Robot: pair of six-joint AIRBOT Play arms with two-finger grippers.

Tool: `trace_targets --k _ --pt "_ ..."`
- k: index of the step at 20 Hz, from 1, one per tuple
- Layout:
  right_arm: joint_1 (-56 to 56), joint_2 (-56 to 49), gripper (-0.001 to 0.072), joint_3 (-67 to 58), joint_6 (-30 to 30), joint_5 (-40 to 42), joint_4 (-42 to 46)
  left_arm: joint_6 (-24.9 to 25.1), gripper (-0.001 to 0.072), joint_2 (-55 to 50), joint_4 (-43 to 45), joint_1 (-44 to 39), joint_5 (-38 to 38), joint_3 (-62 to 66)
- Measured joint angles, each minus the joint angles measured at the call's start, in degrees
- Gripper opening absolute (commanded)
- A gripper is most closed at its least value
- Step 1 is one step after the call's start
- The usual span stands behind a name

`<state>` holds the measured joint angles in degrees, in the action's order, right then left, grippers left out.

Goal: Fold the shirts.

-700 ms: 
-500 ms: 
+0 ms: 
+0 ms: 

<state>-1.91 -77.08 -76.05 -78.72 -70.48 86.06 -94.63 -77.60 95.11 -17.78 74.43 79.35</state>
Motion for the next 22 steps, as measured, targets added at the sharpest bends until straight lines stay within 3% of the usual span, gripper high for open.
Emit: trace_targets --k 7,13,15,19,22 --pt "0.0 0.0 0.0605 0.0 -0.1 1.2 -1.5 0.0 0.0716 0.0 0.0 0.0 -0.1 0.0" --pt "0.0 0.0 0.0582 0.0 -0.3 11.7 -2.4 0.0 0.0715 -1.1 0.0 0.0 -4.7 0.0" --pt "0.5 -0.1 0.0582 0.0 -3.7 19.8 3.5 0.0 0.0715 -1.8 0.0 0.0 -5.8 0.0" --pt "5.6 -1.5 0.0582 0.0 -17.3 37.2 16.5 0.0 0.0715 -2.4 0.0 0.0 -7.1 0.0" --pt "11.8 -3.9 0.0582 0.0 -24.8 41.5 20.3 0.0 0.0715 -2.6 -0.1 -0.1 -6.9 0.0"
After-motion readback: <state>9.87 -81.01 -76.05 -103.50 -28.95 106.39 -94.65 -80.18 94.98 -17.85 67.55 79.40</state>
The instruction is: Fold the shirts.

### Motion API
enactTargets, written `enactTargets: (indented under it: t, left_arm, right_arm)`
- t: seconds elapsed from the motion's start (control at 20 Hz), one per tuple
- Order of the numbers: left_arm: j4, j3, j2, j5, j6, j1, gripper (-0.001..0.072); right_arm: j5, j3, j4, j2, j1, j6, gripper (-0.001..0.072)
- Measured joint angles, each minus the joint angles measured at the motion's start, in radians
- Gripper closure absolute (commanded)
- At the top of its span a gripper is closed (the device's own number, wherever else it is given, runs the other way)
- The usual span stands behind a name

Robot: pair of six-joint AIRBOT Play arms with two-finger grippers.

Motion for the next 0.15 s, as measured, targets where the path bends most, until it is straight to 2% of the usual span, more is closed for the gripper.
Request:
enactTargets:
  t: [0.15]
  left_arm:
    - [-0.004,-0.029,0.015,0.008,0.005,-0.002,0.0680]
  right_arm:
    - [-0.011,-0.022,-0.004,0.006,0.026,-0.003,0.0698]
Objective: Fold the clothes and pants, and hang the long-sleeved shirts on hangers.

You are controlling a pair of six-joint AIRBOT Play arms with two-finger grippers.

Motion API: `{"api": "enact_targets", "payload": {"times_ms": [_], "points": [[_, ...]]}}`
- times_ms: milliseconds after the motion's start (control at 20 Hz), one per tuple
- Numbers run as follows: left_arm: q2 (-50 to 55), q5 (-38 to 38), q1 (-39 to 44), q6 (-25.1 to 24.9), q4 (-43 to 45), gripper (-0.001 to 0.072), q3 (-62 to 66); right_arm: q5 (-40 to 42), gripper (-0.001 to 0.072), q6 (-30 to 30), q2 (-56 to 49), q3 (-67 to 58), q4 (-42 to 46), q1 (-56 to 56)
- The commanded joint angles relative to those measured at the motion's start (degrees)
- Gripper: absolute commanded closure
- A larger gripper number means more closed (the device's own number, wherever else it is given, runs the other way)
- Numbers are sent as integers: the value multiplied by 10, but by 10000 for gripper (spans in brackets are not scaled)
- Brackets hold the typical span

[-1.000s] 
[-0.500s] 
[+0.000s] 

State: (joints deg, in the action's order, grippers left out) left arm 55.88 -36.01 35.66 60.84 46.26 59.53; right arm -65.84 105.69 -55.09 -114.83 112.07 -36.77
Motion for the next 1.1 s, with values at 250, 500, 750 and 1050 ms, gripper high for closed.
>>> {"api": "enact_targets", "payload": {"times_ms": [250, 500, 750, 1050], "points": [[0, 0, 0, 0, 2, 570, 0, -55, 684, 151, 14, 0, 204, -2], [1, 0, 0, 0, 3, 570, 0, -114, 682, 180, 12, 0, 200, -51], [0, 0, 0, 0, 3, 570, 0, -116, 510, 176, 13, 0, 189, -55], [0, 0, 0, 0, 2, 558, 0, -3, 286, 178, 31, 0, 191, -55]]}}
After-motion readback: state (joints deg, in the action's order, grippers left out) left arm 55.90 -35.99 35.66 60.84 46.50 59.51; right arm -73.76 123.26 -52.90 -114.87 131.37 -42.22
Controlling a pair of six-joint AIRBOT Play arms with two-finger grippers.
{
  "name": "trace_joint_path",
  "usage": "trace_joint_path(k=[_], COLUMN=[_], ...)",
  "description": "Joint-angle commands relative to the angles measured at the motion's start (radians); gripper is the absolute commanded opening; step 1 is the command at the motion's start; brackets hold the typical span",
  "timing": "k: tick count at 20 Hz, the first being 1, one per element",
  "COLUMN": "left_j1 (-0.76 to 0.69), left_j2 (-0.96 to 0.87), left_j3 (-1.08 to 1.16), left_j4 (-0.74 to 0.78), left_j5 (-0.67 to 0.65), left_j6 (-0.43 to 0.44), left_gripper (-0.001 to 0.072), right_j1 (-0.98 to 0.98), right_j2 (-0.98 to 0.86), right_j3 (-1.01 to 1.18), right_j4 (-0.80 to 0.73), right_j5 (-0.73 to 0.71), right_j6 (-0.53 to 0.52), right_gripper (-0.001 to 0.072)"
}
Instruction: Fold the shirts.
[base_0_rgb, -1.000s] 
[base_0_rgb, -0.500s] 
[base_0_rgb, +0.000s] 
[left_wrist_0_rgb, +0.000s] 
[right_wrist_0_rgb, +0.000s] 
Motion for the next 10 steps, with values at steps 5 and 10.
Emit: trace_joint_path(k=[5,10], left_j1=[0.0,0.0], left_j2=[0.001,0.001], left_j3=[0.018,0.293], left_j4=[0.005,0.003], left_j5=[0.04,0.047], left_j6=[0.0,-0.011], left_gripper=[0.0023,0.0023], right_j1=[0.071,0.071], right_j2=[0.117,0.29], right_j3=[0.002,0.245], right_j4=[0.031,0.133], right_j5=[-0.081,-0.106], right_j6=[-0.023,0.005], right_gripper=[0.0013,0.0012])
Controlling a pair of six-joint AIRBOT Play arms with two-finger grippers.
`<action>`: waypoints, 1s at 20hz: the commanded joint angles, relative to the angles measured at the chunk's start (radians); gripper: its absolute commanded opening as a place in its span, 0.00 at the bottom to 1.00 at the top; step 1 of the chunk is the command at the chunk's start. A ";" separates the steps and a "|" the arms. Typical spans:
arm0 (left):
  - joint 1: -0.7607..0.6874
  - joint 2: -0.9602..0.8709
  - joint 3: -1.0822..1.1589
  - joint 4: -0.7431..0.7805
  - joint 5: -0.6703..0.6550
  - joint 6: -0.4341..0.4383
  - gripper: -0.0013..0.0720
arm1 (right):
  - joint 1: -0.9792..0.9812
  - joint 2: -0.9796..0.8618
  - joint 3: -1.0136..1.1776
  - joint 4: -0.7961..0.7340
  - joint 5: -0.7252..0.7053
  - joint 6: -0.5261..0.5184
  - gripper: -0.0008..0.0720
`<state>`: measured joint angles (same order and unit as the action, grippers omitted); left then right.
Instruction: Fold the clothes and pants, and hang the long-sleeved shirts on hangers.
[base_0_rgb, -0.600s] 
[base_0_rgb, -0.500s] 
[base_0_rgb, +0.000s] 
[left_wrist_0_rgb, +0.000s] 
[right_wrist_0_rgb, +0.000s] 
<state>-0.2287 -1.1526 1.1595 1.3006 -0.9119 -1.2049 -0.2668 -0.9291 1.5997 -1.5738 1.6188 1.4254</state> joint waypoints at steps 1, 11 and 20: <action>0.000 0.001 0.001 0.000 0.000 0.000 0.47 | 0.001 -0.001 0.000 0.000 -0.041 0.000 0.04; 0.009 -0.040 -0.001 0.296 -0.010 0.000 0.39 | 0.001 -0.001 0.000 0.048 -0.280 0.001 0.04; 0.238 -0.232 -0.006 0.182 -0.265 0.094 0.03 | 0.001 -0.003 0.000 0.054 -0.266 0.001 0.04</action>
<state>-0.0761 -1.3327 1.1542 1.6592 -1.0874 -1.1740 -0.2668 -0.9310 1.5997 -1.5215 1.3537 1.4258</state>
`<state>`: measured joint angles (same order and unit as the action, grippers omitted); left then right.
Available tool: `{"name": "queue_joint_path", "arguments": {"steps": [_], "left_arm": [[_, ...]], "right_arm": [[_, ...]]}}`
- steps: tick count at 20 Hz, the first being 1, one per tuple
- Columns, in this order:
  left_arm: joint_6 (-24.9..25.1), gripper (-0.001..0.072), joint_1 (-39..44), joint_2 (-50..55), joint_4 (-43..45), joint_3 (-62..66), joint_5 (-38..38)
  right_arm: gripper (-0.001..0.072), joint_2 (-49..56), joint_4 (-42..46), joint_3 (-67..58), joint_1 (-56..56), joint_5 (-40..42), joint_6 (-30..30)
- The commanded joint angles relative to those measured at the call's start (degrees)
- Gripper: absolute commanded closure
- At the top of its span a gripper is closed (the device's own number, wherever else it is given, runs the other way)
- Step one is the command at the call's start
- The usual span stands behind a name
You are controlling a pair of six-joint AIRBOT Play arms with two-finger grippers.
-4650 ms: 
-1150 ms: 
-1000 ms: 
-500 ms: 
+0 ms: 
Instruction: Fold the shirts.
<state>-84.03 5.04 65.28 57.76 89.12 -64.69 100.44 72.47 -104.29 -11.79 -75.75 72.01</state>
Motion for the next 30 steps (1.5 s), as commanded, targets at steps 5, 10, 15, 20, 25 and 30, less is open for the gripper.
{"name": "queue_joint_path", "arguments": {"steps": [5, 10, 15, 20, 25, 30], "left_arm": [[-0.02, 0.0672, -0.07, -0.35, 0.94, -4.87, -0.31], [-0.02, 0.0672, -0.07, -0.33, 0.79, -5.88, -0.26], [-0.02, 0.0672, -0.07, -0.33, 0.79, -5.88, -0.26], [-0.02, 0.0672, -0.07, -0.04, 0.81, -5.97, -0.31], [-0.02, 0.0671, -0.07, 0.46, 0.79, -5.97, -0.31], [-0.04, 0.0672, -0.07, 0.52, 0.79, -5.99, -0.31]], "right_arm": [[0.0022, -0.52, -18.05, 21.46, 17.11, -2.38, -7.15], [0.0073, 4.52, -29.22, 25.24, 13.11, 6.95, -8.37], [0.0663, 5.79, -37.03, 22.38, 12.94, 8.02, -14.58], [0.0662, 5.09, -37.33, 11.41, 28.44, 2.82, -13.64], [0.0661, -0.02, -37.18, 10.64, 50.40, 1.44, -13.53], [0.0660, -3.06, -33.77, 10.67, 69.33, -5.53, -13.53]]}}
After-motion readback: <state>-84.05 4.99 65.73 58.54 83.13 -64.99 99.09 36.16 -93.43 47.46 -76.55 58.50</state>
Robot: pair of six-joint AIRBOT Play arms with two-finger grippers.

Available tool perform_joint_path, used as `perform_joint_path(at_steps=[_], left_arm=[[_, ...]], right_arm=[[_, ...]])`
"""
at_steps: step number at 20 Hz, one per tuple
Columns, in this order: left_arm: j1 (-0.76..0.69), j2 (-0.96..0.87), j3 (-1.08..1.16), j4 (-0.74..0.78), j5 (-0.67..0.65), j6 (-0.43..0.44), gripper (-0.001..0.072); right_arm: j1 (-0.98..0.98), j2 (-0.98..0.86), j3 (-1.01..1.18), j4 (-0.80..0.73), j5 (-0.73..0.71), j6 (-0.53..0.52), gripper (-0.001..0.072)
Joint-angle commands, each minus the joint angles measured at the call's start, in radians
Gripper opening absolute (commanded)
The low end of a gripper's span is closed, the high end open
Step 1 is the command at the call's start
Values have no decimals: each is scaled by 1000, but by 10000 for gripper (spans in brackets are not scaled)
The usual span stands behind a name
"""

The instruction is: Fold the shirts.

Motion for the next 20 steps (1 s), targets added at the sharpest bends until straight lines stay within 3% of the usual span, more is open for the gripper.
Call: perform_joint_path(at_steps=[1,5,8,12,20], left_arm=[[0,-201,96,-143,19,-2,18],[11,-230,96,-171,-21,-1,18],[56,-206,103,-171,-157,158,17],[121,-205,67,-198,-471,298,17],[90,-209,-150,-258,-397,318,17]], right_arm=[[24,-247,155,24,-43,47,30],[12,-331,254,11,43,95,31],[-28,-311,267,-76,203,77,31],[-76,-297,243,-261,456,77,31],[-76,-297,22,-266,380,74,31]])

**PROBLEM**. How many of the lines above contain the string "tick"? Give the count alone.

**FINISHED EXERCISE**. 2